* **Exercise**: Your reply should reproduce the data below without a single alteration, apart from dropping the images.

----- Input data -----

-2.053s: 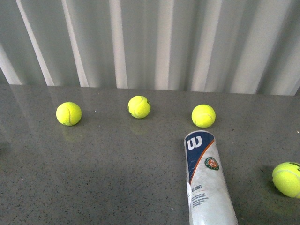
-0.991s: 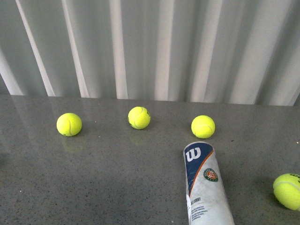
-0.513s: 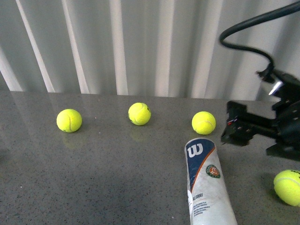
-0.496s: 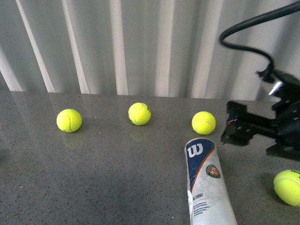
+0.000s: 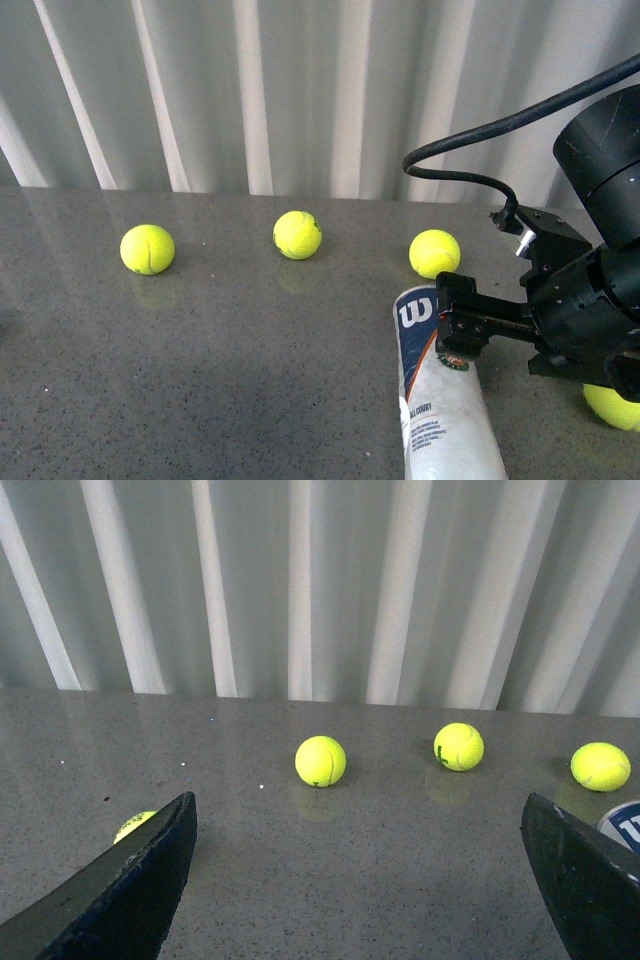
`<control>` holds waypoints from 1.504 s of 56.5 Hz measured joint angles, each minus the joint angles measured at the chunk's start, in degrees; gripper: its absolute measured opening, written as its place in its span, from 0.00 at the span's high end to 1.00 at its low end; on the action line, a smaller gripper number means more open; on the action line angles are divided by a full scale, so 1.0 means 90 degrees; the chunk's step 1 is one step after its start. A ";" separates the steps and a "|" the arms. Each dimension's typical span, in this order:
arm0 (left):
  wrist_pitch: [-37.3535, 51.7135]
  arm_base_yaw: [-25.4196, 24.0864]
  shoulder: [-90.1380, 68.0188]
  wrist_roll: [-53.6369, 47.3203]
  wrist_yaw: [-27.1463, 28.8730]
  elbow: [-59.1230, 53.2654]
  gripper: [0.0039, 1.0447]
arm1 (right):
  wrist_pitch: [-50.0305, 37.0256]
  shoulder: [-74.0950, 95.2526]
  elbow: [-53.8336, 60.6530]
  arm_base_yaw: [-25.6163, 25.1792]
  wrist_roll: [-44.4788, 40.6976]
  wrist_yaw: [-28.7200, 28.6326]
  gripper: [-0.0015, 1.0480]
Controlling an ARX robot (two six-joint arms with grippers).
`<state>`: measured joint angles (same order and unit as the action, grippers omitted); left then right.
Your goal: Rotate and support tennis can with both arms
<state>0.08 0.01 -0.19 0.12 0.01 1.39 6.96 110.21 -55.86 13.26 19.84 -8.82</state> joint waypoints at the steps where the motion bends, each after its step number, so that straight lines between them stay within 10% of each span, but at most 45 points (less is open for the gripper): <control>1: 0.0000 0.0000 0.0000 0.0000 0.0002 0.0000 0.06 | -0.0022 0.0017 -0.0007 -0.0007 0.0002 -0.0024 0.07; 46: -0.0002 0.0000 0.0000 0.0000 0.0002 0.0000 0.06 | -0.0631 0.1076 -0.0527 0.0342 -0.0027 -0.0177 0.08; 85: -0.0005 0.0000 0.0000 0.0000 0.0002 0.0000 0.06 | -0.0692 0.1027 -0.0527 0.0330 -0.0257 0.0063 0.81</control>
<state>0.03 0.01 -0.19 0.12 0.03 1.39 0.73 119.46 -60.60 16.23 17.52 -8.25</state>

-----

* **Solution below**:
-2.053s: 
-0.991s: 
-0.513s: 
-0.496s: 
+0.000s: 
`<control>` holds waypoints from 1.504 s of 56.5 Hz measured joint angles, each minus the joint angles measured at the chunk's start, in degrees; gripper: its absolute measured opening, written as its place in its span, from 0.00 at the span's high end to 1.00 at its low end; on the action line, a smaller gripper number means more open; on the action line angles are divided by a full scale, so 1.0 means 90 degrees; the chunk's step 1 is one step after its start. A ";" separates the steps and a "|" the arms. Each dimension's typical span, in this order:
arm0 (left):
  wrist_pitch: [-37.3535, 51.7135]
  arm_base_yaw: [-25.4196, 24.0864]
  shoulder: [-90.1380, 68.0188]
  wrist_roll: [-53.6369, 47.3203]
  wrist_yaw: [-27.1463, 28.8730]
  elbow: [-59.1230, 53.2654]
  gripper: [0.0039, 1.0447]
arm1 (right):
  wrist_pitch: [-50.0305, 37.0256]
  shoulder: [-74.0950, 95.2526]
  elbow: [-53.8336, 60.6530]
  arm_base_yaw: [-25.6163, 25.1792]
  wrist_roll: [-44.4788, 40.6976]
  wrist_yaw: [-28.7200, 28.6326]
  gripper: [-0.0015, 1.0480]
Controlling an ARX robot (two six-joint arms with grippers).
`<state>`: measured joint angles (same order and unit as the action, grippers omitted); left then right.
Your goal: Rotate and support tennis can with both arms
<state>0.08 0.01 -0.19 0.12 0.01 1.39 6.96 110.21 -55.86 13.26 19.84 -8.82</state> joint waypoints at the steps where the motion bends, each after its step number, so that straight lines between them stay within 10% of each span, but at most 45 points (less is open for the gripper): <control>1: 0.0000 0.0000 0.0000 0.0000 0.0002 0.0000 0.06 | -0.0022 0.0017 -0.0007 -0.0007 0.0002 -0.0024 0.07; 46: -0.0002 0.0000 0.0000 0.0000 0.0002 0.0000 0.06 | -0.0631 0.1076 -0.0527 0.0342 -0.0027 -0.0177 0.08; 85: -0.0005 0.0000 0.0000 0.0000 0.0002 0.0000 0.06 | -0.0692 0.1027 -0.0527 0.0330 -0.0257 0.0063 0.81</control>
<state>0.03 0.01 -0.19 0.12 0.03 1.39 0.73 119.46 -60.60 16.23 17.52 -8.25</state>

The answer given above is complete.